TASK REQUIREMENTS - Nothing but the pictures should be dropped; repeat the rest of the data below exactly.

DATASET CONTENT -
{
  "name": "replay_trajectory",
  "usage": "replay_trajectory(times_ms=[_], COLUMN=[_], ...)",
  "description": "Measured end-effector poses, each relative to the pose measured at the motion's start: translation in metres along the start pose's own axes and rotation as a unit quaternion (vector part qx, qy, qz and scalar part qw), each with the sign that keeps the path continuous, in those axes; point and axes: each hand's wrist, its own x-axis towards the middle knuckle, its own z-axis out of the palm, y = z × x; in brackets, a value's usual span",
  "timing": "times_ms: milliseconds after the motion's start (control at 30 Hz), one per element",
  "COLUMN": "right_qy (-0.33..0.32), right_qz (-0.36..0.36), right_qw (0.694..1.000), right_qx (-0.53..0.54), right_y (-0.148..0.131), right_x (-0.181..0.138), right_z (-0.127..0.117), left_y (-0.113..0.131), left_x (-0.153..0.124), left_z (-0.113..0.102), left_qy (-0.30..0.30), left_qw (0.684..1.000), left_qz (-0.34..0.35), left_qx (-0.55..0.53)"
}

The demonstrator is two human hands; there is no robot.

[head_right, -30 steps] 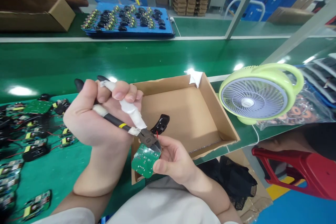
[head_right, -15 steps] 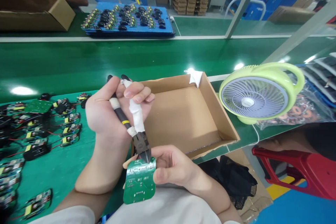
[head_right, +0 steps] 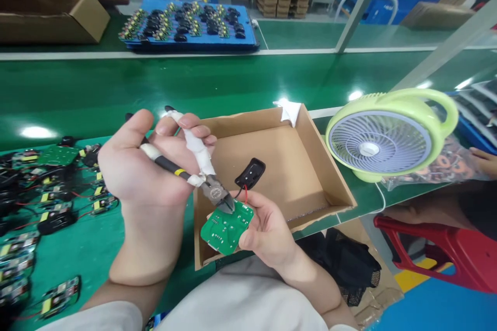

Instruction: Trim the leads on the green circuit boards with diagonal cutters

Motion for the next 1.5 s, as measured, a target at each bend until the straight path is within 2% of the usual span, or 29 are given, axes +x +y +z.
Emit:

TASK RESPONSE -
{
  "name": "replay_trajectory",
  "usage": "replay_trajectory(times_ms=[_], COLUMN=[_], ...)",
  "description": "Measured end-effector poses, each relative to the pose measured at the motion's start: translation in metres along the start pose's own axes and rotation as a unit quaternion (vector part qx, qy, qz and scalar part qw), each with the sign that keeps the path continuous, in those axes; point and axes: each hand's wrist, its own x-axis towards the middle knuckle, its own z-axis out of the palm, y = z × x; in brackets, a value's usual span",
  "timing": "times_ms: milliseconds after the motion's start (control at 30 Hz), one per element",
  "COLUMN": "right_qy (-0.33..0.32), right_qz (-0.36..0.36), right_qw (0.694..1.000), right_qx (-0.53..0.54), right_y (-0.148..0.131), right_x (-0.181..0.138), right_z (-0.127..0.117), left_y (-0.113..0.131), left_x (-0.153..0.124), left_z (-0.113..0.102), left_qy (-0.30..0.30), left_qw (0.684..1.000), left_qz (-0.34..0.35), left_qx (-0.55..0.53)"
}

The demonstrator is two human hands; there is no robot.

[head_right, -30 steps] 
[head_right, -15 steps] 
[head_right, +0 steps] 

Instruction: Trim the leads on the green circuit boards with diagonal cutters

Motion for the next 1.5 s, as measured, a target at each bend until the straight path is within 2% of the usual span, or 29 are given, axes +x +y +z.
Emit:

The exercise has nothing more to it.